**Task to complete**
Write out the data once more, exactly as it reads.

Information shown Start Marker

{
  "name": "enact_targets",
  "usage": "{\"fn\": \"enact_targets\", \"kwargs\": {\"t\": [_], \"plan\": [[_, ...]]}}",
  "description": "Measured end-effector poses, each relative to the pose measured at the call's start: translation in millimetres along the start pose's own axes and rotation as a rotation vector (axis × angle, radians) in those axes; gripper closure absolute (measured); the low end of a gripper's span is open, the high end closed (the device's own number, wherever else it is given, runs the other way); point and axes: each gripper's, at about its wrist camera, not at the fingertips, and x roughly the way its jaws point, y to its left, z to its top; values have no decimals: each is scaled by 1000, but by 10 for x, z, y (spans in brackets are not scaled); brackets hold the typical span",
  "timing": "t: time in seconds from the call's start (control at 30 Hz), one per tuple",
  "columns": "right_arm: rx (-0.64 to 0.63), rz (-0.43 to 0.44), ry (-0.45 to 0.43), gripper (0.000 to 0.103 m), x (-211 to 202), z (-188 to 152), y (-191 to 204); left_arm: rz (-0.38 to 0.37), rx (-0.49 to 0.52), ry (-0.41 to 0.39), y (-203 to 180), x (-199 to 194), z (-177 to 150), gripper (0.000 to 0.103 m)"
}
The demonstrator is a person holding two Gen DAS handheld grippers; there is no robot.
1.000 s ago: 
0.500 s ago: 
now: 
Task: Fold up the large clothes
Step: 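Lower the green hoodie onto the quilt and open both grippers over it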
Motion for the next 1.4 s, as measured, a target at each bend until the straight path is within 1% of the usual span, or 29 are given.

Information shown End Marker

**Output for this exercise**
{
  "name": "enact_targets",
  "usage": "{\"fn\": \"enact_targets\", \"kwargs\": {\"t\": [_], \"plan\": [[_, ...]]}}",
  "description": "Measured end-effector poses, each relative to the pose measured at the call's start: translation in millimetres along the start pose's own axes and rotation as a rotation vector (axis × angle, radians) in those axes; gripper closure absolute (measured); the low end of a gripper's span is open, the high end closed (the device's own number, wherever else it is given, runs the other way); point and axes: each gripper's, at about its wrist camera, not at the fingertips, and x roughly the way its jaws point, y to its left, z to its top; values have no decimals: each is scaled by 1000, but by 10 for x, z, y (spans in brackets are not scaled); brackets hold the typical span",
  "timing": "t: time in seconds from the call's start (control at 30 Hz), one per tuple",
  "columns": "right_arm: rx (-0.64 to 0.63), rz (-0.43 to 0.44), ry (-0.45 to 0.43), gripper (0.000 to 0.103 m), x (-211 to 202), z (-188 to 152), y (-191 to 204); left_arm: rz (-0.38 to 0.37), rx (-0.49 to 0.52), ry (-0.41 to 0.39), y (-203 to 180), x (-199 to 194), z (-177 to 150), gripper (0.000 to 0.103 m)"
}
The demonstrator is a person holding two Gen DAS handheld grippers; there is no robot.
1.000 s ago: 
0.500 s ago: 
now: 
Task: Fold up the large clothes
Step: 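Lower the green hoodie onto the quilt and open both grippers over it
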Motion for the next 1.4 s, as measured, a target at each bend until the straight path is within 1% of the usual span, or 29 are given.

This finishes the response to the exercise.